So it seems that in the UK at least the prices do seem to grow ahead of inflation. And the starting price we're talking about here is after a long, sustained housing bubble and was already quite unaffordable for many. Further still I think many people's wages have kept pace with inflation.

So looking at the raw price changes doesn't tell the whole story, but the whole story is still quite grim.

[0] = https://www.statista.com/statistics/751605/average-house-pri...

[1] = https://www.worlddata.info/europe/united-kingdom/inflation-r...

1 comments

>Further still I think many people's wages have kept pace with inflation.
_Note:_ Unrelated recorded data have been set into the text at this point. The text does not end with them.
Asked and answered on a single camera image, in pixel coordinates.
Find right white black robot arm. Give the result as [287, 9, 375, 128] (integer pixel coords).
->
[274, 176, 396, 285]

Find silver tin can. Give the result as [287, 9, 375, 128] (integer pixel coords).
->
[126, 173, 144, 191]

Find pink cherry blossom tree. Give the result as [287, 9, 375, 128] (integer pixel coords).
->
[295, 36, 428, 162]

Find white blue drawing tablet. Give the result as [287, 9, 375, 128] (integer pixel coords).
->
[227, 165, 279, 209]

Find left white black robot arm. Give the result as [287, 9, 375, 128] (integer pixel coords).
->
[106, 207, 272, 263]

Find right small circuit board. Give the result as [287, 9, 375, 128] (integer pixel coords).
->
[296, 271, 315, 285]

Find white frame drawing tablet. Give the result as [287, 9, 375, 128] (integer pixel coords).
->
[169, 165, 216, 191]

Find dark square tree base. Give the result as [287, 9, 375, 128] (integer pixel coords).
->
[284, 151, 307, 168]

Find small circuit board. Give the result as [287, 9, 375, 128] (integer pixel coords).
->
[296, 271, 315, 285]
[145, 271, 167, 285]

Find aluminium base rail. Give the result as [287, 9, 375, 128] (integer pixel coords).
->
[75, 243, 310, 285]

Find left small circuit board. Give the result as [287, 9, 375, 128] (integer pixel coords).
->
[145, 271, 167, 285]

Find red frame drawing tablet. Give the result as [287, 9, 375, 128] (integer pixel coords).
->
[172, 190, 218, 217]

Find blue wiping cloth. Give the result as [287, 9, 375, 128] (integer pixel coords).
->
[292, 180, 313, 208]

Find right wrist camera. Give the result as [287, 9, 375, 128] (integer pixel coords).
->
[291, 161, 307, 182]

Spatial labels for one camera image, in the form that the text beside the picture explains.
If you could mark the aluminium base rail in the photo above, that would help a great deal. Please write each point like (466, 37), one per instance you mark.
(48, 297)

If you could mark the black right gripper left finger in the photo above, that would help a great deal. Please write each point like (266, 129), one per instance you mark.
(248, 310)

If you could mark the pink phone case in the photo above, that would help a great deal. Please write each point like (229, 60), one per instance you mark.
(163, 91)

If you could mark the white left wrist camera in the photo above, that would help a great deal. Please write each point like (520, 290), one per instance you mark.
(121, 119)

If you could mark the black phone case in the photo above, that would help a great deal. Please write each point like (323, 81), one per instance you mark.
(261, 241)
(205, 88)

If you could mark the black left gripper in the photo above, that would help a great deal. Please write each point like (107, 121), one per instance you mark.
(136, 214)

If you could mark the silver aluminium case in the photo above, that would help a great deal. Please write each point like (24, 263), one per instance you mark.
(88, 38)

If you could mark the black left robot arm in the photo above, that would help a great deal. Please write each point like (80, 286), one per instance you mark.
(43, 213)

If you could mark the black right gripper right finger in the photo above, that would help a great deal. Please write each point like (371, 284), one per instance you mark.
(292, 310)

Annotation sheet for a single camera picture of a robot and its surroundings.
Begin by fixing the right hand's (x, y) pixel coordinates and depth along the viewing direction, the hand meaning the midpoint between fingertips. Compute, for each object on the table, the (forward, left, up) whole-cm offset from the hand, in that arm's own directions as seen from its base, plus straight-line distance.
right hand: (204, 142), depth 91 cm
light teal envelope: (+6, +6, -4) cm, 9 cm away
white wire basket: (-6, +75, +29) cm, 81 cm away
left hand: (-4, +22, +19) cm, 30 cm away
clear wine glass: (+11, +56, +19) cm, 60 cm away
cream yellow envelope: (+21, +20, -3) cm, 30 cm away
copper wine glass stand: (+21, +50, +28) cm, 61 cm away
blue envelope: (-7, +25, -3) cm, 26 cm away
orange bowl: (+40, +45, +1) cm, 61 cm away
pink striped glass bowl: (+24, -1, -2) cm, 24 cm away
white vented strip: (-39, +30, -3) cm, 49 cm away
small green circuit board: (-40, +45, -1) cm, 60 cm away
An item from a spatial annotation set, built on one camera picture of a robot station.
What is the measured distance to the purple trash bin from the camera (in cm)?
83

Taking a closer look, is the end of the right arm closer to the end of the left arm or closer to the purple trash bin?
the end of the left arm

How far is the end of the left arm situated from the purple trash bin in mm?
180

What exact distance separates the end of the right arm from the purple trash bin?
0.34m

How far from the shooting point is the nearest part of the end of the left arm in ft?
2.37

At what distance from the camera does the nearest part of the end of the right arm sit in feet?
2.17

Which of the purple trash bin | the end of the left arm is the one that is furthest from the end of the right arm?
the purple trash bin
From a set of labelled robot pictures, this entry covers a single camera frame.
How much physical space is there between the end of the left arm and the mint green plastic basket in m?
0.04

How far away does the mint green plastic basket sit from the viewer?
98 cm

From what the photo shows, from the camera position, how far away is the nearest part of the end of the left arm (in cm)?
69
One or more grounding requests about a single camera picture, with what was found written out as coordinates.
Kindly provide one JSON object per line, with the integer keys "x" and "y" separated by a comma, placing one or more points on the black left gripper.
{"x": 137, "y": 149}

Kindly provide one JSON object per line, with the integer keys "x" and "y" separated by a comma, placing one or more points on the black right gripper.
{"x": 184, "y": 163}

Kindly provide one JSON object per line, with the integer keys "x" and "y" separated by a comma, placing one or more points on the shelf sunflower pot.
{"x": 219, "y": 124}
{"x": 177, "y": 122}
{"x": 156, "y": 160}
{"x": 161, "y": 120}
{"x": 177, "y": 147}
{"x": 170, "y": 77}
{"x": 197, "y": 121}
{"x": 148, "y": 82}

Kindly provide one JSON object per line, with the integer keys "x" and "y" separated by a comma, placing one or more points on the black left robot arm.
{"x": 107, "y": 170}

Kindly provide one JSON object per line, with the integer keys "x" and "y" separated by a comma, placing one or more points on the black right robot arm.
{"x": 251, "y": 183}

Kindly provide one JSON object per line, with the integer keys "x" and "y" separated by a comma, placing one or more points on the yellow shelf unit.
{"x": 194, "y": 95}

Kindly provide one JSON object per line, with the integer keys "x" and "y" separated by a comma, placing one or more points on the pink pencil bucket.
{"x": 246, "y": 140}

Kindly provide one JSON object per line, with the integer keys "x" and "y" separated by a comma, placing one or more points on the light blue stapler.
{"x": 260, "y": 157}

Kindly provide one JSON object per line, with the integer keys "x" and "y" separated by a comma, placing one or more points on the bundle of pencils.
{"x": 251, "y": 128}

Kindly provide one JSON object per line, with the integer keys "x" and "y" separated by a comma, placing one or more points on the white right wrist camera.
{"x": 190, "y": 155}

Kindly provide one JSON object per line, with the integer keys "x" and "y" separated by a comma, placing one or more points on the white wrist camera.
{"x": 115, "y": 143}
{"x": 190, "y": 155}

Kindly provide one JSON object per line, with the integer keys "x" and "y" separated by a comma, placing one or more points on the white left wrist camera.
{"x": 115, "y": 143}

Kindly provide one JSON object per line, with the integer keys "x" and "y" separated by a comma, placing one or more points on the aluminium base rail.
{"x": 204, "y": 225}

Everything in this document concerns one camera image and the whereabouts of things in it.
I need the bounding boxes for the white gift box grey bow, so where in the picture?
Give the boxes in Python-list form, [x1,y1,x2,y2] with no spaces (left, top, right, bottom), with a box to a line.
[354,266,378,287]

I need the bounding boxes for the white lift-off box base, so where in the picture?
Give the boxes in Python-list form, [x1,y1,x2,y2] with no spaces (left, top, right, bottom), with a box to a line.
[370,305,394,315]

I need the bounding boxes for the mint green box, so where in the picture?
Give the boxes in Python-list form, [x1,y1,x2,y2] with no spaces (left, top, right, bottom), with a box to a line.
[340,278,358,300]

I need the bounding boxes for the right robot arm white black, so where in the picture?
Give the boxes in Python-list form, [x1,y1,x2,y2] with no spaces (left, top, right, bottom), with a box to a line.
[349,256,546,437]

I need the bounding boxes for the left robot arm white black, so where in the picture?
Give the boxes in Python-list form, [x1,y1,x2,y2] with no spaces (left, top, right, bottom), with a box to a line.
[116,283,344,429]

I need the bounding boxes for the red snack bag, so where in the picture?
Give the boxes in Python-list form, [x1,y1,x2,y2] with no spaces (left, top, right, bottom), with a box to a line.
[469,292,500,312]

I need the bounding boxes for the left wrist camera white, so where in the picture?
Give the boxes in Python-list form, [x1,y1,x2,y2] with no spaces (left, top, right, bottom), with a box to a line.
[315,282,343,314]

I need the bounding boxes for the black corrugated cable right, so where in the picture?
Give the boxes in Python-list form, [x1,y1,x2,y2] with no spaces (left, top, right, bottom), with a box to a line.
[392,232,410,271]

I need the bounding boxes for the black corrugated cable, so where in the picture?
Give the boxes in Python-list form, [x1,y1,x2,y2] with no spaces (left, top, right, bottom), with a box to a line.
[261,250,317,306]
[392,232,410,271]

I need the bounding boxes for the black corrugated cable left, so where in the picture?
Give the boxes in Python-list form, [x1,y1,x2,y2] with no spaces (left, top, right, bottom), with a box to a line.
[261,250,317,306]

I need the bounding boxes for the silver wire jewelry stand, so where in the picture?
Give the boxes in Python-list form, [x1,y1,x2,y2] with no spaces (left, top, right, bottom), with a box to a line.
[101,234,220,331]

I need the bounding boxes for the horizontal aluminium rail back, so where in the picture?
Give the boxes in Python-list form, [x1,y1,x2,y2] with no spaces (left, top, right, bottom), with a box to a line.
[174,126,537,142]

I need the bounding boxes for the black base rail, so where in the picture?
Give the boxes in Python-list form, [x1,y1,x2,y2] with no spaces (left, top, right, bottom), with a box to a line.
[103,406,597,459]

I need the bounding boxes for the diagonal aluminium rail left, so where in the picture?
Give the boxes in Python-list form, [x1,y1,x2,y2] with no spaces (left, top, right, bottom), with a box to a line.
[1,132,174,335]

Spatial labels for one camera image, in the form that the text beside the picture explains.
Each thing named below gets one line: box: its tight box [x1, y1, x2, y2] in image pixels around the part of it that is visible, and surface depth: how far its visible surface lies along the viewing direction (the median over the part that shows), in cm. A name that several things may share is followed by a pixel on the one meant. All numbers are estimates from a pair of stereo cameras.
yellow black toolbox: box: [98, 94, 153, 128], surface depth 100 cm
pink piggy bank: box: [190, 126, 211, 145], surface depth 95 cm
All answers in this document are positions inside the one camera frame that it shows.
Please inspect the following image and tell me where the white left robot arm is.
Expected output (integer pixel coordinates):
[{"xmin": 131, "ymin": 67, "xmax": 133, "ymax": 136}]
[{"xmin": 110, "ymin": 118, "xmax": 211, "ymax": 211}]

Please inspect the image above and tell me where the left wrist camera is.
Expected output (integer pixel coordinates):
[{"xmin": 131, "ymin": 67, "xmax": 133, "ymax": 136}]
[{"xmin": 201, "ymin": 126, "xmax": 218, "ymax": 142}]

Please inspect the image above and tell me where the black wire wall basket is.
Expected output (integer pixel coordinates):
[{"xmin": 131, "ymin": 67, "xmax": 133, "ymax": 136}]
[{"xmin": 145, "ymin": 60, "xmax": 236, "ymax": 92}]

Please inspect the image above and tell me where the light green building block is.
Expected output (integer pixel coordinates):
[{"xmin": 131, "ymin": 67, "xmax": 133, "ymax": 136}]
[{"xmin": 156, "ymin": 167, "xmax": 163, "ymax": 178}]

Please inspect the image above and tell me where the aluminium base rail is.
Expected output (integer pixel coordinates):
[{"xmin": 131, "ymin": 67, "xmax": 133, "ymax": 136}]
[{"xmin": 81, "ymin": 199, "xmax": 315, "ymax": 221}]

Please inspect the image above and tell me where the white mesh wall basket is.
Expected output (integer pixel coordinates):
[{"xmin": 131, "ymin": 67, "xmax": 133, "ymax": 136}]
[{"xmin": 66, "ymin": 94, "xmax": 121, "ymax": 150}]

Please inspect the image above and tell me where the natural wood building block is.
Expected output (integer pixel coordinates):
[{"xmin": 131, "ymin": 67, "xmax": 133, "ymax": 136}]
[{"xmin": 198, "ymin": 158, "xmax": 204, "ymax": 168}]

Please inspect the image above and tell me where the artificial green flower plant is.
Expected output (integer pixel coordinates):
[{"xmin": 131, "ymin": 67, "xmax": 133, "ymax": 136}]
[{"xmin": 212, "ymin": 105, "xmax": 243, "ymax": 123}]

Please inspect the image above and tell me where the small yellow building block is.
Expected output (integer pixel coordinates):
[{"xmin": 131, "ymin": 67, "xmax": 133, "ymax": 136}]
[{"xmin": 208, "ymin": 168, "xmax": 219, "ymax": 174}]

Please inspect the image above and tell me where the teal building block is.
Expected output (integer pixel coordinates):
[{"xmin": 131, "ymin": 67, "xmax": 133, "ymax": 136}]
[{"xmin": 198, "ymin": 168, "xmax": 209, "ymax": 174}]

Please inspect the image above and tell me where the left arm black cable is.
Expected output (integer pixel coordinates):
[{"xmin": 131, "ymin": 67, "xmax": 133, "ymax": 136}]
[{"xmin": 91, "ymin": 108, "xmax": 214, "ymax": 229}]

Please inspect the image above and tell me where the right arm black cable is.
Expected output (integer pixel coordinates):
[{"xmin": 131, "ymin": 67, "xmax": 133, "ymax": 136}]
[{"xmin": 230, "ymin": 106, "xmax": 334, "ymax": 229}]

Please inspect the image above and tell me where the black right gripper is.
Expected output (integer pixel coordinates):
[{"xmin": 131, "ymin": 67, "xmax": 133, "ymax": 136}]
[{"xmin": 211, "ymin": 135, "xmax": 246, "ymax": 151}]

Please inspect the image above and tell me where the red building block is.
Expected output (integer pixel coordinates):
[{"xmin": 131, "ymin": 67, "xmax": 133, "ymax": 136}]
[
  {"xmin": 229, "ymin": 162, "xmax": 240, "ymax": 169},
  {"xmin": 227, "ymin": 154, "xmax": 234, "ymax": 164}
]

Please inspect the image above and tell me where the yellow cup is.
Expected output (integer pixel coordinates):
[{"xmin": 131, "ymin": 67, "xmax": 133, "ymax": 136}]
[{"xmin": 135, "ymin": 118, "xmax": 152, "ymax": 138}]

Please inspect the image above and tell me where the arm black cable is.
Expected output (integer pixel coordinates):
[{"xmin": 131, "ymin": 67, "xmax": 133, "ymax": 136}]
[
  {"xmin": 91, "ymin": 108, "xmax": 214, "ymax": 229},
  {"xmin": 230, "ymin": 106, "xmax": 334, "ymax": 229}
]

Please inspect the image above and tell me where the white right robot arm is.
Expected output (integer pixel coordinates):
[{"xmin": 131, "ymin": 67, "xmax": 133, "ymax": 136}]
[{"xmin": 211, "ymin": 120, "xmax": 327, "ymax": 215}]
Inflation: 243,000/177,000-1=37%

House: 274,000/177,000-1=54%

In 2007 the yearly wage for a 22-29 year old was 20,000 pounds, in 2021 it was 26,000:

https://www.statista.com/statistics/802196/full-time-annual-...

26,000/20.000-1= 30%

If you try with an higher income, let's say 30-39, respectively 26,000 and 33,000

33,000/26,000-1= 27%

I think we can say that average houses have appeciated almost double average wages in these 15 years, which is the essence of the crazyness about houses being not affordable to most, and - as you said - it's not like in 2007 houses were cheap, data for a longer period show even more how young people then could actually buy a house and now it has become impossible:

https://landregistry.data.gov.uk/app/ukhpi/browse?from=1990-...

Ah damn I messed up part of my comment, it should've read:

> Further still I don't think many people's wages have kept pace with inflation

But yeah either way - houses were expensive, and have only gotten more unaffordable as inflation outpaced wage growth and house prices outpaced both. Wild.